▶ [What is required]:
Quote the listing below in its entirety, omitting every image.

+ + +

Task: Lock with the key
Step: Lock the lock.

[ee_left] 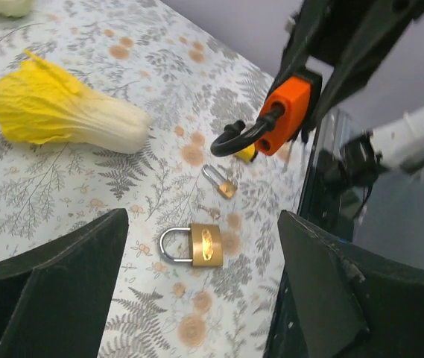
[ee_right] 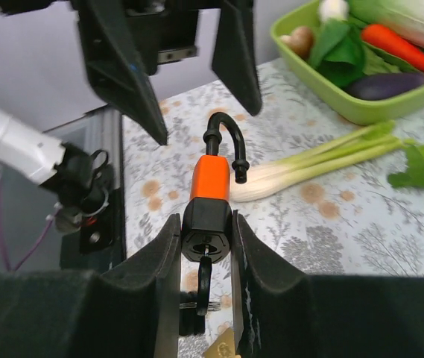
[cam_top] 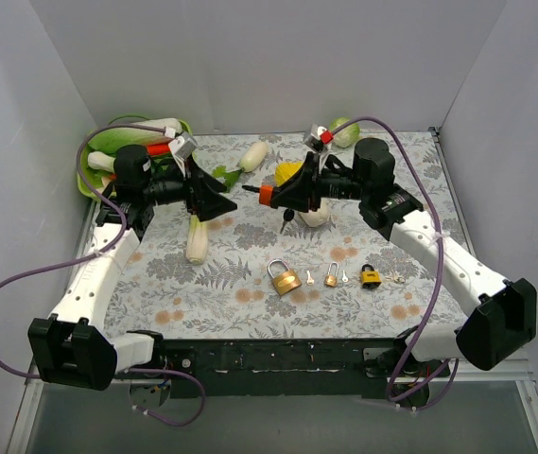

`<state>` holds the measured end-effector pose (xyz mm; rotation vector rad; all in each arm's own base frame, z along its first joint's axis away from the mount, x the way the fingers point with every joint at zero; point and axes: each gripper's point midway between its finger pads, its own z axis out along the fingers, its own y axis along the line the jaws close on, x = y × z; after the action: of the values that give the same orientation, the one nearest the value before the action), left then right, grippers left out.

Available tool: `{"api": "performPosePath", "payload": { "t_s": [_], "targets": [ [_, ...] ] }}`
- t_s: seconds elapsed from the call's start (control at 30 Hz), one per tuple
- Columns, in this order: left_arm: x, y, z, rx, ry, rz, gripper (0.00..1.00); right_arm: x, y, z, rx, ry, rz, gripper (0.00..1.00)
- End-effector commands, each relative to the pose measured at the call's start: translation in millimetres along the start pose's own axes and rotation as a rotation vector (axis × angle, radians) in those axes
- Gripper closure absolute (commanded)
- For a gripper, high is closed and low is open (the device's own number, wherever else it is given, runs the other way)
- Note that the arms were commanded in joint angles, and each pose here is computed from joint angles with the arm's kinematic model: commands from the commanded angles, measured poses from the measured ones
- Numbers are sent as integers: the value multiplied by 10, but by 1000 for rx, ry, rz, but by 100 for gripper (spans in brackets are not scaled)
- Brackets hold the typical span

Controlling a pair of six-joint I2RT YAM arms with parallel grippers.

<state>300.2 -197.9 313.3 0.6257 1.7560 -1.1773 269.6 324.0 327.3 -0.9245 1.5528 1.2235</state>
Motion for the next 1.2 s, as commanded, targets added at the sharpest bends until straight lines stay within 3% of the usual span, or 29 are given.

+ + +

▶ [Result below]:
Task: Lock with the key
Step: Lock the lock.

[ee_left] 
[ee_right] 
[cam_top] 

`<state>` holds the measured end-effector pose (xyz mm; rotation vector rad; all in each arm's own base frame, z along its first joint's axis away from the mount, x the way the fingers point with every joint at zero; point and axes: each gripper's point midway between its finger pads, its own z axis out along the fingers, its own y axis along the line the jaws close on, x = y × z; after the action: of the values that give the same orientation, the one nearest the value before the action), left then right, grippers left out.

Available tool: `{"api": "performPosePath", "payload": { "t_s": [_], "targets": [ [_, ...] ] }}`
- t_s: seconds elapsed from the call's start (control at 30 Hz), one per tuple
- Columns, in this order: left_arm: x, y, z, rx, ry, rz, gripper (0.00..1.00); right_arm: x, y, z, rx, ry, rz, gripper (0.00..1.00)
- End-effector commands, each relative to the pose measured at the call's start: translation in millimetres along the start pose's own axes and rotation as a rotation vector (axis × angle, radians) in those axes
- Gripper closure absolute (commanded)
- For a gripper, high is closed and low is open (the device's own number, wherever else it is given, runs the other way)
- Note that the arms were commanded in joint angles, and each pose here is computed from joint angles with the arm's kinematic model: commands from the commanded angles, measured poses from the measured ones
- Numbers are sent as integers: the value multiplied by 10, but by 1000 for rx, ry, rz, but by 100 for gripper (spans in brackets are not scaled)
- Brackets hold the typical span

Controlling a pair of six-joint I2RT YAM arms with parallel grippers.

<state>300.2 -197.9 313.3 0.6257 1.7560 -1.1773 269.6 324.0 327.3 -0.9245 1.5528 1.2235</state>
Motion for the next 1.2 s, as commanded, targets added at the sharpest bends until straight lines stay within 3% of the usual span, or 29 are given.

Nothing further is needed for this answer.